**Assignment**
How do the lines below between the ones holding "Provide points on the yellow" and "Provide points on the clear", inclusive, read? Give them again exactly, with no other lines.

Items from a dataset
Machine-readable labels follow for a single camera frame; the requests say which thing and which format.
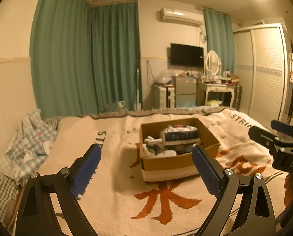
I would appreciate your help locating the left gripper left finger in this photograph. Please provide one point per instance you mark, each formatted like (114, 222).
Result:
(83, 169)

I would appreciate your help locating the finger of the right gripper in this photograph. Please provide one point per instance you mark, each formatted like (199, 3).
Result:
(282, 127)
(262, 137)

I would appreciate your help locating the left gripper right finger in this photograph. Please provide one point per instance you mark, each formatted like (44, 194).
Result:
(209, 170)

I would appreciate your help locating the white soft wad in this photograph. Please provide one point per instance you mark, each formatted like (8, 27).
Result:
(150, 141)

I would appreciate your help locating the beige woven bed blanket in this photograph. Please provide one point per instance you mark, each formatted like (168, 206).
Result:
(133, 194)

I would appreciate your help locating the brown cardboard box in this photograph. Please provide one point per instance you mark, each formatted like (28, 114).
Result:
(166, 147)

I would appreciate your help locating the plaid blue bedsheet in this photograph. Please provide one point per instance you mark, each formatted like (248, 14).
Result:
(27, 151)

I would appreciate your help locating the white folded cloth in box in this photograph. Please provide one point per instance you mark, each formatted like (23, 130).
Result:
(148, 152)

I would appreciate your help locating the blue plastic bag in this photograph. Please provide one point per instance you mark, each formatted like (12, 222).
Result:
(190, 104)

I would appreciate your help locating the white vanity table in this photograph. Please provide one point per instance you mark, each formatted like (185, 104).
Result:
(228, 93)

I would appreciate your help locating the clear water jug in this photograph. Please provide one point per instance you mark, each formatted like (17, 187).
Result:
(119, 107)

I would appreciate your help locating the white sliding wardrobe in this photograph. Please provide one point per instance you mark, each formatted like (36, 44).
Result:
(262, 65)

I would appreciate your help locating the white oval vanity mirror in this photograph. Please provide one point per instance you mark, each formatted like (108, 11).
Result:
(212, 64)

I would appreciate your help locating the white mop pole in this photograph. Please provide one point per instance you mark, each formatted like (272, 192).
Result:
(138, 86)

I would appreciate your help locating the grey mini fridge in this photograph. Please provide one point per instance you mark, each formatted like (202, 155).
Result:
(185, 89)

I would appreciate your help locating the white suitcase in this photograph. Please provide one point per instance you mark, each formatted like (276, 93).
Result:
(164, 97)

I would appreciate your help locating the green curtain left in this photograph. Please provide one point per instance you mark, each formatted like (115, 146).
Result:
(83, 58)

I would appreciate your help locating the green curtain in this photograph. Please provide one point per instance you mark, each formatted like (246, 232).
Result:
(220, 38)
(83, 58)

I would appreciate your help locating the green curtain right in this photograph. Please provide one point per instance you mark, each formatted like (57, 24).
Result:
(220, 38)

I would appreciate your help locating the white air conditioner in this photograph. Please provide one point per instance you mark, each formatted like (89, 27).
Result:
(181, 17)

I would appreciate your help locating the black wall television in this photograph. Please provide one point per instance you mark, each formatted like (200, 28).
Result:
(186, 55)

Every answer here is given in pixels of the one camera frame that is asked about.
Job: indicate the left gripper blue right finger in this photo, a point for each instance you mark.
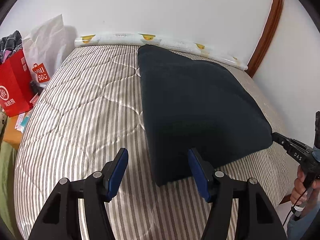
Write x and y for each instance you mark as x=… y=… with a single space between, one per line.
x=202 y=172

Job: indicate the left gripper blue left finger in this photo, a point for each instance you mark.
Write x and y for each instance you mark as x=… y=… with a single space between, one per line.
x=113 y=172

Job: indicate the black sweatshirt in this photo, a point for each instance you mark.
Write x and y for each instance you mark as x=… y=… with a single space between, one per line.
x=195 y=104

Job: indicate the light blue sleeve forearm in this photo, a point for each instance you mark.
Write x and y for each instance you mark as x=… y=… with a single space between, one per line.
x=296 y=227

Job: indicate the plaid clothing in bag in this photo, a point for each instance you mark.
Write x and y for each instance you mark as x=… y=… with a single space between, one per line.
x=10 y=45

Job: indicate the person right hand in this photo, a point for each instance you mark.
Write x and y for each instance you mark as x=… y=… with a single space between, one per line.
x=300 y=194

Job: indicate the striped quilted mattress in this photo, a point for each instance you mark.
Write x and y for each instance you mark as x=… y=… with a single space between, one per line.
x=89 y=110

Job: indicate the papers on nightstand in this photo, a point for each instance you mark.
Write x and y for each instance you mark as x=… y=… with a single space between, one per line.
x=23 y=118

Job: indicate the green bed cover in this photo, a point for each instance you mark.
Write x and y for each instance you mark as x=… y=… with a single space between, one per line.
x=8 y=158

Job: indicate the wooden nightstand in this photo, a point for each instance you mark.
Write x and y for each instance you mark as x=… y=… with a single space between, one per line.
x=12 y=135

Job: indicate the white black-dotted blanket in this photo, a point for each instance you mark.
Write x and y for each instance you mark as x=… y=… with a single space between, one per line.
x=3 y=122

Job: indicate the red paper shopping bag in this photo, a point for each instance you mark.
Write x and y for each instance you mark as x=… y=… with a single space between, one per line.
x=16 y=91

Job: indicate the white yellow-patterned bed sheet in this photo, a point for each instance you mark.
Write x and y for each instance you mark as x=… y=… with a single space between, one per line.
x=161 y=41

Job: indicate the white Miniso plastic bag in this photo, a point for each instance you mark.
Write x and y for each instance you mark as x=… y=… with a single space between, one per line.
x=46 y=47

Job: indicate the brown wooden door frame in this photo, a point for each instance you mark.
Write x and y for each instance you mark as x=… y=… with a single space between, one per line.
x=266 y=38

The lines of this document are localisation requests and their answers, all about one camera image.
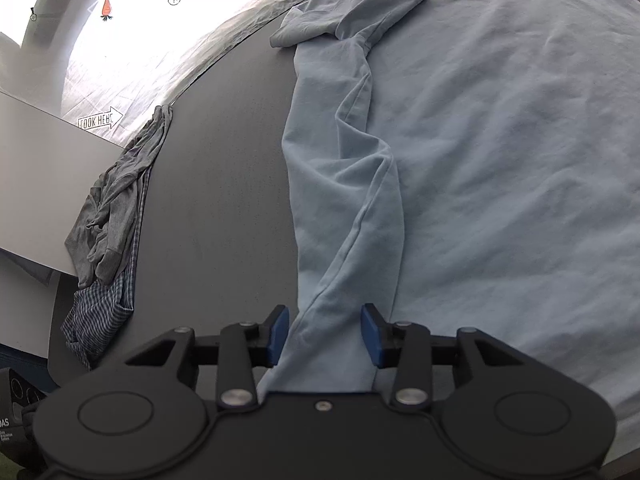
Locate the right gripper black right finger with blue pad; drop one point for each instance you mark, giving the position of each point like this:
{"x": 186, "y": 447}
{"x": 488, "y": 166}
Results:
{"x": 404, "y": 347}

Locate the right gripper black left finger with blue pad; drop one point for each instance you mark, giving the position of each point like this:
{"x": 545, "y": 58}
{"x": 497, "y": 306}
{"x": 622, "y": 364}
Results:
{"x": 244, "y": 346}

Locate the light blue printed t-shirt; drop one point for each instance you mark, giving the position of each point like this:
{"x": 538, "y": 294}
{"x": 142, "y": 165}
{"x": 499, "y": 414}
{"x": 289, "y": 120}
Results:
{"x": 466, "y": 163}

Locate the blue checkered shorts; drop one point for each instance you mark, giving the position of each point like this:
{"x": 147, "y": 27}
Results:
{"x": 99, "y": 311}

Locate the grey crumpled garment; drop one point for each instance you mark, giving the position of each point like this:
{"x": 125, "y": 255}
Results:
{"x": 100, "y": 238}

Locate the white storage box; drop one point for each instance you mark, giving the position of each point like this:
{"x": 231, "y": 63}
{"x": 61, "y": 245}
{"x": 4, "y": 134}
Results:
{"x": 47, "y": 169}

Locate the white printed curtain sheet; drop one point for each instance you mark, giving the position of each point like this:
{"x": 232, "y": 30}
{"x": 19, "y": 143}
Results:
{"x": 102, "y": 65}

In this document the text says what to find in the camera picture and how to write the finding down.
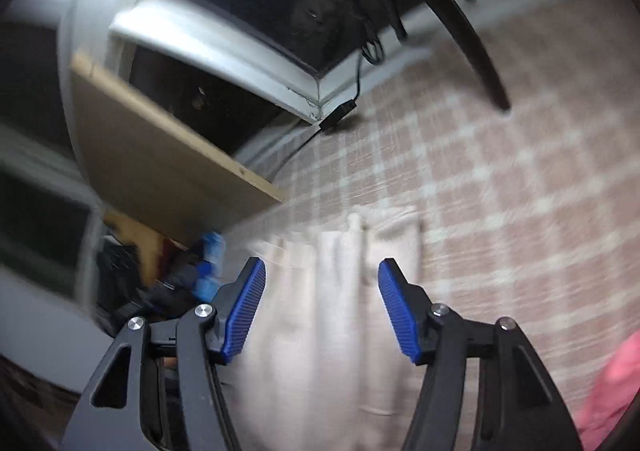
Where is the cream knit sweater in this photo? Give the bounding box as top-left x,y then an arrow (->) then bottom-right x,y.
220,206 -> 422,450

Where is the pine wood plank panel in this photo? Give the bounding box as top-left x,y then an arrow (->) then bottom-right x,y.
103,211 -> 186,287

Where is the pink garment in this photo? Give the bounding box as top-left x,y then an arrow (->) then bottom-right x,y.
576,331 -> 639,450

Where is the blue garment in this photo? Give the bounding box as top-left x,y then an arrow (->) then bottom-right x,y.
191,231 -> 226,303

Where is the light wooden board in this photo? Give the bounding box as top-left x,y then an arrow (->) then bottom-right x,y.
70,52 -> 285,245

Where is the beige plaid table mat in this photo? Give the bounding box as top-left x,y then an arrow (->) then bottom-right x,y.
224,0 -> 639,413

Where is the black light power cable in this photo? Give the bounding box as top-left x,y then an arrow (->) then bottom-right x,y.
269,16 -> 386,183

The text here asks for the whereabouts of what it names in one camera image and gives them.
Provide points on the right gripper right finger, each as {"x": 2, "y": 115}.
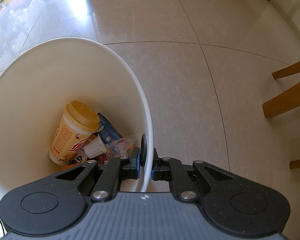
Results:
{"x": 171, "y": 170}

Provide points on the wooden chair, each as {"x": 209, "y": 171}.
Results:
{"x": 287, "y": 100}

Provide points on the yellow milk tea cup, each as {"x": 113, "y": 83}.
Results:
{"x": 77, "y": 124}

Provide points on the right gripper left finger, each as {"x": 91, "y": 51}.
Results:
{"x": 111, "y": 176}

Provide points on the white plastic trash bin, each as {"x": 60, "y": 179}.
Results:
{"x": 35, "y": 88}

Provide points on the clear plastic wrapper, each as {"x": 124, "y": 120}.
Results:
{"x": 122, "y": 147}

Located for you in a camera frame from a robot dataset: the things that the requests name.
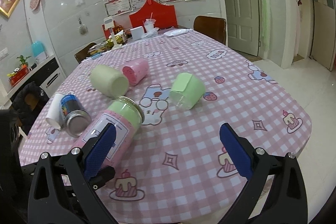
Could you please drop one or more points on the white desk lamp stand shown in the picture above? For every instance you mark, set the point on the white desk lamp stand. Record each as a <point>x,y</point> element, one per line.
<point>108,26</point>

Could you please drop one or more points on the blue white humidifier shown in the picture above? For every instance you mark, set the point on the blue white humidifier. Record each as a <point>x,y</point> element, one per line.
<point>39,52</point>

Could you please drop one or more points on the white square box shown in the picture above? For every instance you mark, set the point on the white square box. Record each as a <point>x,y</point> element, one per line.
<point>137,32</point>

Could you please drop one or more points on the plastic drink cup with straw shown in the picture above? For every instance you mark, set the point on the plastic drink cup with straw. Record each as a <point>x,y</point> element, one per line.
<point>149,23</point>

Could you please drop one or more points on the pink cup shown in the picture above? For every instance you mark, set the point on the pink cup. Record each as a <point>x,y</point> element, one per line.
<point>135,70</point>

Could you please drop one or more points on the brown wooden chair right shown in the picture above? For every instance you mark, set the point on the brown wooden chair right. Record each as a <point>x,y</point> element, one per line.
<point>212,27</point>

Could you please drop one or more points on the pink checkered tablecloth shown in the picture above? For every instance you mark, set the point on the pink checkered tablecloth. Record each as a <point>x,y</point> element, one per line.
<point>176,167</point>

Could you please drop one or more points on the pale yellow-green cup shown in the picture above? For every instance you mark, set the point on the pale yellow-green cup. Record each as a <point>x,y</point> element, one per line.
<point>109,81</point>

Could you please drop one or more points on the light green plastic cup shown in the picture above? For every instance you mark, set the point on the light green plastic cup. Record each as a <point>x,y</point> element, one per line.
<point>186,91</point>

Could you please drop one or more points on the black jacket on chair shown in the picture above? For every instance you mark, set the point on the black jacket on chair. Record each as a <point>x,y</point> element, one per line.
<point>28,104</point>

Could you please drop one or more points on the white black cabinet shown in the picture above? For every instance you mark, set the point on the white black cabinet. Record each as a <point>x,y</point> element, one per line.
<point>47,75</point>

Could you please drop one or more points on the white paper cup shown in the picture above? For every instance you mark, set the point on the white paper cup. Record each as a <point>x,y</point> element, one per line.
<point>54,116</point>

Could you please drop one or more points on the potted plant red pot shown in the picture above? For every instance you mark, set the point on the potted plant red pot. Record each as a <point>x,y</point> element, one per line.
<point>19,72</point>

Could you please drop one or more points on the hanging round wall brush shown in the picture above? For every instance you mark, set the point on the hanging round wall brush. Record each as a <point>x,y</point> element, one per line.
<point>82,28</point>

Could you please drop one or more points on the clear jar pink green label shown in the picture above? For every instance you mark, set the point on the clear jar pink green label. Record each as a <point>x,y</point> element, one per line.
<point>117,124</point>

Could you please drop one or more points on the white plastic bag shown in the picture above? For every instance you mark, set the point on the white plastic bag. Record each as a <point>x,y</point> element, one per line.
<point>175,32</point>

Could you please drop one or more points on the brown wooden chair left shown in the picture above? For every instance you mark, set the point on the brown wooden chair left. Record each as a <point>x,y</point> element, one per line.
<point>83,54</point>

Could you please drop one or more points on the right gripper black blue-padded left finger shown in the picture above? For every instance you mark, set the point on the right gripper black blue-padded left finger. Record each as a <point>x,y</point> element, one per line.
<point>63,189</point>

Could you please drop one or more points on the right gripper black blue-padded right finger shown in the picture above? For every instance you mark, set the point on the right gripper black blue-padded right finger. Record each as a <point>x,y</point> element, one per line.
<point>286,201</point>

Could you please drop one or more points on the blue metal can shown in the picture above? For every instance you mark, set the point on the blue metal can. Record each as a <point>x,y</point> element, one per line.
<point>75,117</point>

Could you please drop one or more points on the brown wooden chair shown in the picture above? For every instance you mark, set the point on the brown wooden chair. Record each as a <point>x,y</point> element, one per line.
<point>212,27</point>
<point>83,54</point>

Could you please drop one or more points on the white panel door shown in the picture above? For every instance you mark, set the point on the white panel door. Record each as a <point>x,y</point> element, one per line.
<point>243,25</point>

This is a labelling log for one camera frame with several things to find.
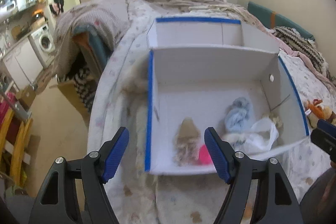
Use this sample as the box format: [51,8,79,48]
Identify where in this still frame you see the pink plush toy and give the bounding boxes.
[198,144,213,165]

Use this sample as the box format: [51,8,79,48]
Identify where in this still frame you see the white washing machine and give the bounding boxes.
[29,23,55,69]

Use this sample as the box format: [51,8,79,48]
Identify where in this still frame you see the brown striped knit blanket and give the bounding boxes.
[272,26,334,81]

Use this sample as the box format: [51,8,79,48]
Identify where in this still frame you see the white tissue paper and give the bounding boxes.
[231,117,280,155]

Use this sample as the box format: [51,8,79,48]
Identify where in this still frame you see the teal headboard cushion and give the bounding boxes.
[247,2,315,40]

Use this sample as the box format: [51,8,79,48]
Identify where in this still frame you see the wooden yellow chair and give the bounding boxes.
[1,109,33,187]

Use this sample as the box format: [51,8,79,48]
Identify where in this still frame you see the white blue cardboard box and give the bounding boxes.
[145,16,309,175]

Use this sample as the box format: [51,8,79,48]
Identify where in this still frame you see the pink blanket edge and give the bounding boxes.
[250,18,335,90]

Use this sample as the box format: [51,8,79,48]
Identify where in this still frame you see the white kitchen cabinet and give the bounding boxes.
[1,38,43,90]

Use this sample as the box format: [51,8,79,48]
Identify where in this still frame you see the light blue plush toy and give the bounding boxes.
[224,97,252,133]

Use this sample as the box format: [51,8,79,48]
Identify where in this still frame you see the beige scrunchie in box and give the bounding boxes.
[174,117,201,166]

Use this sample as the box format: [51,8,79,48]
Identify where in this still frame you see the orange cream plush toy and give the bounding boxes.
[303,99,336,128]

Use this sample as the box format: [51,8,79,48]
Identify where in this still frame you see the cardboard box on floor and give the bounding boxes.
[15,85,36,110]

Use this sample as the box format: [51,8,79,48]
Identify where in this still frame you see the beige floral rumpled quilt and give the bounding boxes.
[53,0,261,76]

**Answer area**
Provide points on the yellow milk tea cup, each as {"x": 113, "y": 83}.
Results:
{"x": 77, "y": 124}

Provide points on the right gripper left finger, each as {"x": 91, "y": 51}.
Results:
{"x": 111, "y": 176}

Provide points on the white plastic trash bin, each as {"x": 60, "y": 179}.
Results:
{"x": 35, "y": 88}

Provide points on the clear plastic wrapper, each as {"x": 124, "y": 120}.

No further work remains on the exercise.